I have been trying to define an external table to be used on dbt with the package dbt_external_tables. I did not get an error when I tried to execute the command
dbt run-operation stage_external_sources --args "select: external_s3_stage.tbl_s3_stage"
I just got the message No external sources selected
with each run. I suspect my issue is related to the location of my yml file.
Is there another way to define which file is to be executed with the parameter of the external table or is there any other configuration that I should add to my dbt_project.yml?
packages.yml
packages:
- package: dbt-labs/dbt_external_tables
version: 0.8.7
models/staging/ext_stage_source.yml
version: 2
sources:
- name: external_s3_stage
database: test_conn
schema: public
loader: S3
tables:
- name: tbl_s3_stage
ext_full_refresh: true
description: This is the first external table created as stage from dbt.
external:
location: "s3://bucket/data/"
file_format: >
(TYPE = CSV FIELD_OPTIONALLY_ENCLOSED_BY = '"' SKIP_HEADER = 1 TRIM_SPACE = TRUE ESCAPE_UNENCLOSED_FIELD = NONE FIELD_DELIMITER = ',')
columns:
- name: id
data_type: varchar
- name: name
data_type: varchar
My log message looks like this:
06:40:18 Running with dbt=1.6.3
06:40:18 Registered adapter: snowflake=1.6.3
06:40:18 Found 2 models, 4 tests, 1 source, 0 exposures, 0 metrics, 419 macros, 0 groups, 0 semantic models
06:40:18 No external sources selected
I also wanted to mention that I am able to execute dbt debug
and dbt run
with no issues. I am using dbt-core for this task.
Solution
Now it works. I just reviewed on the already answered questions at the Slack group of dbt, and I saw that my yml file required an extra indented.

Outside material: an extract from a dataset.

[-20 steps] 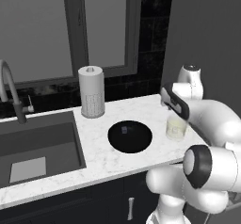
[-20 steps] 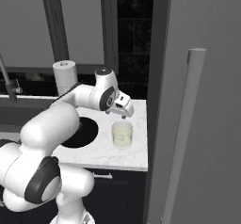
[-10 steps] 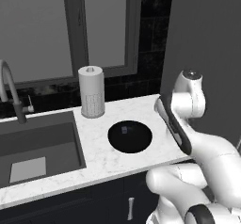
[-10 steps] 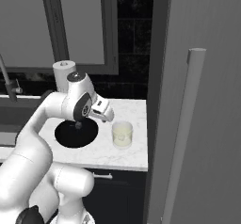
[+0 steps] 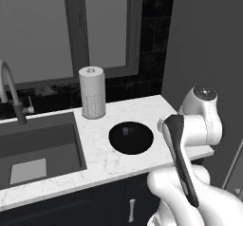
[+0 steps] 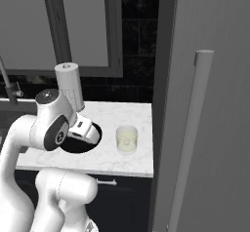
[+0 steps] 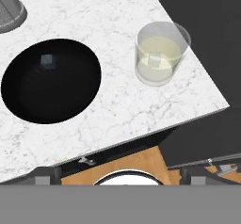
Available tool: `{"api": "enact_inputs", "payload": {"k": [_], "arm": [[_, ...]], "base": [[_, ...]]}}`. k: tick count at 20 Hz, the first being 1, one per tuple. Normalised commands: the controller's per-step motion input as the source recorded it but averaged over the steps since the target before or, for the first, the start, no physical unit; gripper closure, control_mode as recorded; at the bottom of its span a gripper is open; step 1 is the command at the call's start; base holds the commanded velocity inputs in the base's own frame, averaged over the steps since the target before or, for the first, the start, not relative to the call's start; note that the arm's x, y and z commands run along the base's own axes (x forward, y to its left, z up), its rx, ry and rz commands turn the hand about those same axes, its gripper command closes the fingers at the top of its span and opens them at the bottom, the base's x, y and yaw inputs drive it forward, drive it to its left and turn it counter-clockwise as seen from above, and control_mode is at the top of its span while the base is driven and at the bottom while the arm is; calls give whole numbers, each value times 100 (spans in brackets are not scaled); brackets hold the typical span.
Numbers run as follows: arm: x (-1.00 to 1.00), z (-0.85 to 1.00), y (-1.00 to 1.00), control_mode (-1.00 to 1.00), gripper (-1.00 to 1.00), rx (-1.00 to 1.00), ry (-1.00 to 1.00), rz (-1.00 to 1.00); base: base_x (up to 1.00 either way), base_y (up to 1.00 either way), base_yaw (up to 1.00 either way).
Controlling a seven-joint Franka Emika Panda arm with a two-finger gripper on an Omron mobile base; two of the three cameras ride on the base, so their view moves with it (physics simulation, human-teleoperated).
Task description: Grab a lemon wedge from the fridge and one ice cube from the ice bowl, and put them in the glass of lemonade.
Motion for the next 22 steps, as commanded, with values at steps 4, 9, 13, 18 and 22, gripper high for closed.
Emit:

Also, based on the official docs, I got that we need to have an Stage table already created and working, it means integration and stage. To create them please follow the official docs.

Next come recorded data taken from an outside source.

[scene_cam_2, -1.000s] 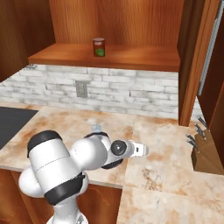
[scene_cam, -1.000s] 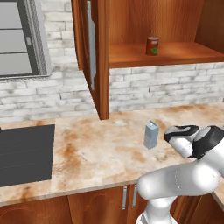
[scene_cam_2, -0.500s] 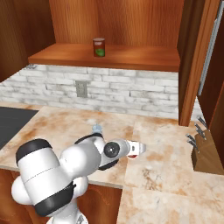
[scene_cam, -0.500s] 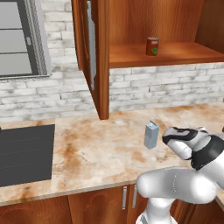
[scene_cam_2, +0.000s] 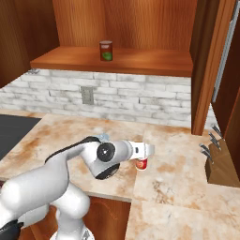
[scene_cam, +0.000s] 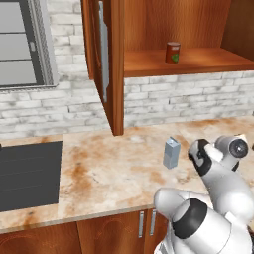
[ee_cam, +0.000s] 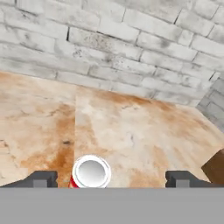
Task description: Restock the canned food cabinet by taking the new fresh canned food from the counter and placing it in the cabinet. Then, take the old canned food from the cabinet and place it on the counter.
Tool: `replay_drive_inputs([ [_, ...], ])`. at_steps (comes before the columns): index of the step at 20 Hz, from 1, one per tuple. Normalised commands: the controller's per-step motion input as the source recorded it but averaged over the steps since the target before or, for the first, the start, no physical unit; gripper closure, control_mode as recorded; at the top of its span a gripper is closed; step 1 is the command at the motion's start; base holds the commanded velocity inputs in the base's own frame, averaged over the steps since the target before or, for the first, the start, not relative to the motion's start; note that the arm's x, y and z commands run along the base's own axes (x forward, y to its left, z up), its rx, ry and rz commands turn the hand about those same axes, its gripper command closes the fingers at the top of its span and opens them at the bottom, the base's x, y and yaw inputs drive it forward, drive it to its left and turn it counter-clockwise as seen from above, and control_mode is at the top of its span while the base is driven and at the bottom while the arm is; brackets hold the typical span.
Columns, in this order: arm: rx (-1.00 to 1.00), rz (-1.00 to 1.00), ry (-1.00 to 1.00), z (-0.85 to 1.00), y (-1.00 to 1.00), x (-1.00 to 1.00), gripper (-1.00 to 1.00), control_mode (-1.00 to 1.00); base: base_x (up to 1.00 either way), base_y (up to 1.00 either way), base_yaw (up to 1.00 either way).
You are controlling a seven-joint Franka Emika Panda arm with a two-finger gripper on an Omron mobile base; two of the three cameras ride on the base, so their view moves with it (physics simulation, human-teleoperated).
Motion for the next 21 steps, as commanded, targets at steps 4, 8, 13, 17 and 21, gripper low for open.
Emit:
replay_drive_inputs([
  [4,-0.03,0.0,0.16,1.0,0.0,-0.88,-1.0,-1.0,0.0,0.0,0.0],
  [8,-0.08,0.07,0.2,0.98,0.0,-1.0,-1.0,-1.0,0.0,0.0,0.0],
  [13,-0.09,0.3,0.06,0.43,0.06,-1.0,-1.0,-1.0,0.0,0.0,0.0],
  [17,-0.03,0.3,-0.14,0.0,0.1,-0.75,-1.0,-1.0,0.0,0.0,0.0],
  [21,-0.26,0.0,-0.18,-0.22,0.13,-0.15,-1.0,-1.0,0.0,0.0,0.0],
])
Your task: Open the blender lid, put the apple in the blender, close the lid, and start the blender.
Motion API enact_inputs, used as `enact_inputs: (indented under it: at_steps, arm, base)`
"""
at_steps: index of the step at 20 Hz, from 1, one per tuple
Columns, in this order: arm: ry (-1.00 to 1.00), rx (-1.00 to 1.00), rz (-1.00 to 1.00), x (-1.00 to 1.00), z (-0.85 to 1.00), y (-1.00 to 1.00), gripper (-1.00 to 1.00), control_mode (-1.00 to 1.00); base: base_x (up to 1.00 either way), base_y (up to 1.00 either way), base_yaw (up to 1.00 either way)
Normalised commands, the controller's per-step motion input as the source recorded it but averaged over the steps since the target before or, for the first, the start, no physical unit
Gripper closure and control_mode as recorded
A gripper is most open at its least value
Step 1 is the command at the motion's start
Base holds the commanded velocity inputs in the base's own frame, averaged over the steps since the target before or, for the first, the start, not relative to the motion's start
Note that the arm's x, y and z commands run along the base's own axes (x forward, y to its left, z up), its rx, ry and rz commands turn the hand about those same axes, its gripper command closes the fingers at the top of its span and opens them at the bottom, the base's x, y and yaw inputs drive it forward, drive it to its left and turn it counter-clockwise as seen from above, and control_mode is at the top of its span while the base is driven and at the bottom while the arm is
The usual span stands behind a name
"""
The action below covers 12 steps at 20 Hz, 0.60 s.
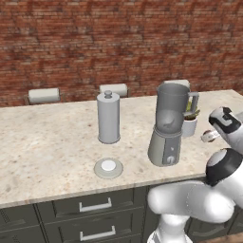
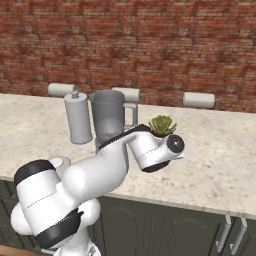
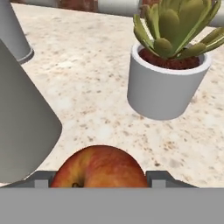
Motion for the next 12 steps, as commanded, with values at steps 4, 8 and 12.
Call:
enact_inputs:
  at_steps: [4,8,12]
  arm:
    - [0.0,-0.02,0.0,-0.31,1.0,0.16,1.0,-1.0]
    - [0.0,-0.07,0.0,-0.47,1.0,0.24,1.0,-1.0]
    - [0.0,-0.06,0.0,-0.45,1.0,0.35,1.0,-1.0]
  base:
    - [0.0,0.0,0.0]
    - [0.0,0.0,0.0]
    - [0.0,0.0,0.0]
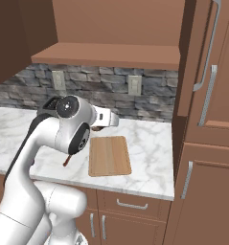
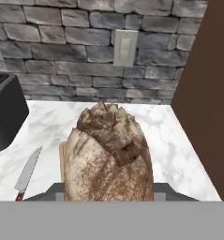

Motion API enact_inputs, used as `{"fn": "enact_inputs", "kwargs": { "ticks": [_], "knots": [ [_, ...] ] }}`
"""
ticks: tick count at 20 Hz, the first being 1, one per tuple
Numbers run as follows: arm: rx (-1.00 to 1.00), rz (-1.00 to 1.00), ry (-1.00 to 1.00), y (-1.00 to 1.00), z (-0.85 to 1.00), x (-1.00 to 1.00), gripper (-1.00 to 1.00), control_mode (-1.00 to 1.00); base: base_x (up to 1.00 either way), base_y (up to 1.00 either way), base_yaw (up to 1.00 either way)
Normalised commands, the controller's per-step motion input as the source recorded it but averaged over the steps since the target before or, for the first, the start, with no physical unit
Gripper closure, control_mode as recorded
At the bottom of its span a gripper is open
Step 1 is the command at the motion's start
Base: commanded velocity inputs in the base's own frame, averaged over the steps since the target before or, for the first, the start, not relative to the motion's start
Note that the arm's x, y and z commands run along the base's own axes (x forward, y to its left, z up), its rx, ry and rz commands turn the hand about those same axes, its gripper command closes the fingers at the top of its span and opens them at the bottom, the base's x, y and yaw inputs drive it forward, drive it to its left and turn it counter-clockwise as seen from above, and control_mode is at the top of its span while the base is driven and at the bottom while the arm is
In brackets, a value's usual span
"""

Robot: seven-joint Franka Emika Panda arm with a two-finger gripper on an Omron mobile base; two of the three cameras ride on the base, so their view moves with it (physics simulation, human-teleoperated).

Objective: Pick the bread, place it on the cutting board, pick the jam, place it on the counter, and close the cabinet.

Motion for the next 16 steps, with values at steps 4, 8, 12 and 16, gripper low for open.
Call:
{"fn": "enact_inputs", "kwargs": {
  "ticks": [4,8,12,16],
  "knots": [
    [0.0,0.03,0.04,0.0,-0.08,-0.1,1.0,-1.0,0.0,0.0,0.0],
    [0.0,0.03,0.02,0.01,-0.09,-0.03,1.0,-1.0,0.0,0.0,0.0],
    [0.0,0.01,0.0,0.07,-0.19,0.0,1.0,-1.0,0.0,0.0,0.0],
    [0.0,0.0,0.0,0.07,-0.23,0.0,1.0,-1.0,0.0,0.0,0.0]
  ]
}}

And finally to execute it I used the next line
dbt run-operation stage_external_sources
version: 2
sources:
- name: external_s3
database: T_CONNECTION
schema: T_SCHEMA
loader: S3
tables:
- name: my_s3_stage01
ext_full_refresh: true
description: This is the first external table created as stage from dbt.
columns:
- name: id
data_type: varchar
- name: email
data_type: varchar
external:
location: "@MY_S3_STAGE1"
file_format: '( type = csv skip_header = 1 )'
Results
PD
In case you execute a full_refresh and it is not refreshing the data and just SKIPPING, you can add the next var to your dbt command
dbt run-operation stage_external_sources --vars "ext_full_refresh: true"